Two years following the passage of a landmark law which gave low-income tenants facing eviction the right to a free attorney, a new bill has been introduced in the City Council to mandate city funding to tenant organizing groups so they can educate people on their legal rights.

In 2017, New York became the first city in the nation to adopt the right-to-counsel law. But advocates say that most low-income tenants still do not know that they are entitled to a lawyer during eviction cases.

“It’s about making them aware and having them exercise this right,” said Lauren Springer, a tenant organizer in Queens who works with Catholic Migration Services, a nonprofit legal services provider.

The right-to-counsel law is currently being rolled out by zipcode. To date, 345,000 households in the city are covered. Citywide implementation is expected by 2022.

Prior to introducing the bill on Thursday, Council members Mark Levine and Vanessa Gibson held a press conference where they were flanked by tenant organizing groups from across the city.

“We are in an arms race with unscrupulous landlords,” Levine said. “We need to up our game to fight back against these evolving tactics.”

Gibson described the bill, which would require the city's Office of Civil Justice to work with and fund organizers, as “taking the right-to-counsel law to the next level.”

The bill does not specify a funding amount. A spokesman for Levine said a budget could arise after City Council hearings. In 2018, as a result of the right-to-cousel law, the city spent $78 million in tenant legal services program. That amount is expected to ramp up each year until it reaches $155 million in 2022.

Until recently, the percentage of tenants with legal representation in eviction cases has been tiny — only 1 percent in 2013. But as a possible sign of the growing awareness of tenant rights, during the last quarter of 2018, 34% of tenants who appeared in eviction cases in Housing Court citywide had a lawyer, according to a 2018 Office of Civil Justice report. Of that total, 4% had received legal advice or other assistance through the city's tenant legal services programs.

Both council members also urged the City Council to pass a related bill they introduced last year known as Right to Counsel 2.0, which would significantly expand the number of low-income New Yorkers covered under the law. Currently, only tenants making below 200 percent of the federal poverty line — roughly $25,000 for a single individual and $50,000 for a family of four— qualify for free legal representation. The Right to Counsel 2.0 bill would double those income limits by increasing the income eligibility to 400 percent of the federal poverty line.

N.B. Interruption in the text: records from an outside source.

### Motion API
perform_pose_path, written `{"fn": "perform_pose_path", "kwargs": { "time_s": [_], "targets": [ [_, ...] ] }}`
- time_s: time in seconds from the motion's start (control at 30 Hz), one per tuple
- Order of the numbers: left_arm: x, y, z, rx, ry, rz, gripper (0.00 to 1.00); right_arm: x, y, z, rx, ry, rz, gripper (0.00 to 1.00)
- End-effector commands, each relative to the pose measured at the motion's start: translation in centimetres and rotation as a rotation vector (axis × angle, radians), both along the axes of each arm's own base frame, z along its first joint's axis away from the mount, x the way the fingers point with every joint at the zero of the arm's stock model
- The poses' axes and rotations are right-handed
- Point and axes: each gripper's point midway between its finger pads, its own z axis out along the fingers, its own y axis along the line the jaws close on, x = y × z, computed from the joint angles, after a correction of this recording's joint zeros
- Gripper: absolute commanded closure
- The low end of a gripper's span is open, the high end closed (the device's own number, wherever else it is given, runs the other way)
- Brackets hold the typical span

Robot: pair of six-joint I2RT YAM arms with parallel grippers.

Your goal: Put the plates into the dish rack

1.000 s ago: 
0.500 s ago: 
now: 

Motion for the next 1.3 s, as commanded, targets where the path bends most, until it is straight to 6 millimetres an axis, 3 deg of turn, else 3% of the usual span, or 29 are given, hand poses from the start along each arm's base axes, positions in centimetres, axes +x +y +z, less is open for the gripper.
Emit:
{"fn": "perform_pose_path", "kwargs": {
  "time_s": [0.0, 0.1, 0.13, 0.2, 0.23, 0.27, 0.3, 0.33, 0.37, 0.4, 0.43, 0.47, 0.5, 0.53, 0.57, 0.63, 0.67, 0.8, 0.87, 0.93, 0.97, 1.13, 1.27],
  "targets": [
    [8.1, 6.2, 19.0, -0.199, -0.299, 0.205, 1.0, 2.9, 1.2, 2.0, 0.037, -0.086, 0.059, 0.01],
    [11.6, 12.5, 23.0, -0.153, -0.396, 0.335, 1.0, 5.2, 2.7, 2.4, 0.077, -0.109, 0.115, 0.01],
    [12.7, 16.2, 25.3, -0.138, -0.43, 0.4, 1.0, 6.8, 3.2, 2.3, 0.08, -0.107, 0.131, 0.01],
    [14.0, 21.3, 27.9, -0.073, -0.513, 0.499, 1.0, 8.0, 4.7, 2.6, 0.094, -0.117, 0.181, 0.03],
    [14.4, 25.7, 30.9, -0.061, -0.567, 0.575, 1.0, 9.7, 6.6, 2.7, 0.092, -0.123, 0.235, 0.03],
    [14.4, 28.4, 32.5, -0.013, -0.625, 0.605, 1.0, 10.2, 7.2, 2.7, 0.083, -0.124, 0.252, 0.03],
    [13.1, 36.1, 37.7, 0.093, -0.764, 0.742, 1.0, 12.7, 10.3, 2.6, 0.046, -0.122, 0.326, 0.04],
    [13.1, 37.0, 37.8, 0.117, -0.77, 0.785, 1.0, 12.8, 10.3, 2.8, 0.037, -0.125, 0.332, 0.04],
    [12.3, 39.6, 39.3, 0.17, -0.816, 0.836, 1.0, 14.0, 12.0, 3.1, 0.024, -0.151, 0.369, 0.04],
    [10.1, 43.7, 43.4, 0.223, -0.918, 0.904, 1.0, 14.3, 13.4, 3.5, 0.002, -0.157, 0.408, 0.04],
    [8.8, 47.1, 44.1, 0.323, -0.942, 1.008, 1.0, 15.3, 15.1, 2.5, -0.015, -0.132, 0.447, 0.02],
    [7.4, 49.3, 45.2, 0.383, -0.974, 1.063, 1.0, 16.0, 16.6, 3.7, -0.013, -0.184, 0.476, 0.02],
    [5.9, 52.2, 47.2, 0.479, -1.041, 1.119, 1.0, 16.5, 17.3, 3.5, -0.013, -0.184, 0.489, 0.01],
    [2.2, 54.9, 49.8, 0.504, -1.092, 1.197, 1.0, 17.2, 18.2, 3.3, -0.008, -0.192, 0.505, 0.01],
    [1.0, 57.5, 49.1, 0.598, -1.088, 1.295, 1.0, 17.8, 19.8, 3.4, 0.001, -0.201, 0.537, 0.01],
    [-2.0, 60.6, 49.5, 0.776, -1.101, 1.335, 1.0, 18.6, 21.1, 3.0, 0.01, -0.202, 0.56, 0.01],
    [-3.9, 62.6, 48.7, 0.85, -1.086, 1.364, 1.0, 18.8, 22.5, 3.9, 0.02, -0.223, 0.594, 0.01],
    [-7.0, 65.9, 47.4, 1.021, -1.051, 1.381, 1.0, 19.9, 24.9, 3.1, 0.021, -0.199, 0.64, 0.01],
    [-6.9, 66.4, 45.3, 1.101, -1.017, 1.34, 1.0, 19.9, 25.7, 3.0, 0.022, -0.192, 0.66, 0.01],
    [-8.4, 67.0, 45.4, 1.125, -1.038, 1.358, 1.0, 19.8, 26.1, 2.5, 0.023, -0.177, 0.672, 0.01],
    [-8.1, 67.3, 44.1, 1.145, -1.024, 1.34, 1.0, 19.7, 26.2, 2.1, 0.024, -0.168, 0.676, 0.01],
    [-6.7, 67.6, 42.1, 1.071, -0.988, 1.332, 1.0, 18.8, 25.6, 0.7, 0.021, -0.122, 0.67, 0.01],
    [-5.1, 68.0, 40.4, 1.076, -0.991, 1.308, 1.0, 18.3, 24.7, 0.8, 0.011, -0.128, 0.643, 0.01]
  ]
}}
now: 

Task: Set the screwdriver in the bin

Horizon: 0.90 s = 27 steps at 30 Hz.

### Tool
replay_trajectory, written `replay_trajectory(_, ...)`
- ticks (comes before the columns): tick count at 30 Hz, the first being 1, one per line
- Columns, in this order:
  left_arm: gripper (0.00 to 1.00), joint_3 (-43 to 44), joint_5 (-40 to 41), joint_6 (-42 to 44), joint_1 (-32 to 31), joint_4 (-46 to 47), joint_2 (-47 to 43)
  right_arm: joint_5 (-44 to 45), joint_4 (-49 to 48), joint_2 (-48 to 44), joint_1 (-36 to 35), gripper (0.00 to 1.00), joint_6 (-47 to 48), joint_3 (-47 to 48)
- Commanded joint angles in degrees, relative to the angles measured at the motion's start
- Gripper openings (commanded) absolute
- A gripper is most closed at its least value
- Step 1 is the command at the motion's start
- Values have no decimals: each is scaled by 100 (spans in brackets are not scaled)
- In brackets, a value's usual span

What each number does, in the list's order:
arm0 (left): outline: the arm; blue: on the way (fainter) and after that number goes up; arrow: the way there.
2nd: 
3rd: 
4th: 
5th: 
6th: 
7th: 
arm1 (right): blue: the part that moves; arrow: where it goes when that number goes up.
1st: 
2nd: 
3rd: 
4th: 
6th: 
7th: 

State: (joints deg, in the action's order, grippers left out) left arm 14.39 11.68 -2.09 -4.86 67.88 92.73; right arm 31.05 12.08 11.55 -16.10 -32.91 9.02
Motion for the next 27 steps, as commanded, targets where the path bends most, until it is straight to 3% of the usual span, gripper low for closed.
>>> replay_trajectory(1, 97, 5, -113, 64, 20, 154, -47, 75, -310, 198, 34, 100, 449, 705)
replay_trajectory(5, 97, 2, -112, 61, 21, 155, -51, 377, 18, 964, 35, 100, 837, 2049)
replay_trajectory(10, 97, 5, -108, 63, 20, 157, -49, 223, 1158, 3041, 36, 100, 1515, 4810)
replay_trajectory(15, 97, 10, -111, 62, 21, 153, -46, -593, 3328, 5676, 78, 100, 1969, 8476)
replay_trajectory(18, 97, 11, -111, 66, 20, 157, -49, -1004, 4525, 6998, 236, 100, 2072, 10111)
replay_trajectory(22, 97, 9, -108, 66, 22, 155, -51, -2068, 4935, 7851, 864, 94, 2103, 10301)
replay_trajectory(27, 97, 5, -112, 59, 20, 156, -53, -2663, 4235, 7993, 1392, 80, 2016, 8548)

Evictions in New York City have been on the decline, a trend that the de Blasio administration has credited in part to the availability of free legal services required by the right-to-counsel law. In 2018, there were roughly 18,000 evictions by court marshals, a drop of 37 percent since 2013.

Two other cities, San Francisco and Newark, have recently passed their own right to counsel laws. The Cleveland City Council is currently considering such legislation.

New York’s law had been three decades in the making, according Larry Wood, the director of the organizing law project at Goddard Riverside, a community organization in the Upper West Side.

The push for the law stemmed from a critique that the city's housing court, where landlords are represented by a lawyer in 90 percent of cases, was serving as a de facto rent collection agency. “It was an eviction mill,” Wood said.

In 2012, Community Action for Safe Apartments, a Bronx-based tenants’ rights group, began campaigning to reform the Bronx Housing Court, culminating in a groundbreaking report that compiled a list of recommended improvements, including the right to counsel.

Because the city is being asked to provide greater funding, Wood said he expected there to be some debate over the new bill. But ultimately, he said, these measures are cost-effective for the city. “It keeps people out of the shelters and it saves affordable housing,” he said.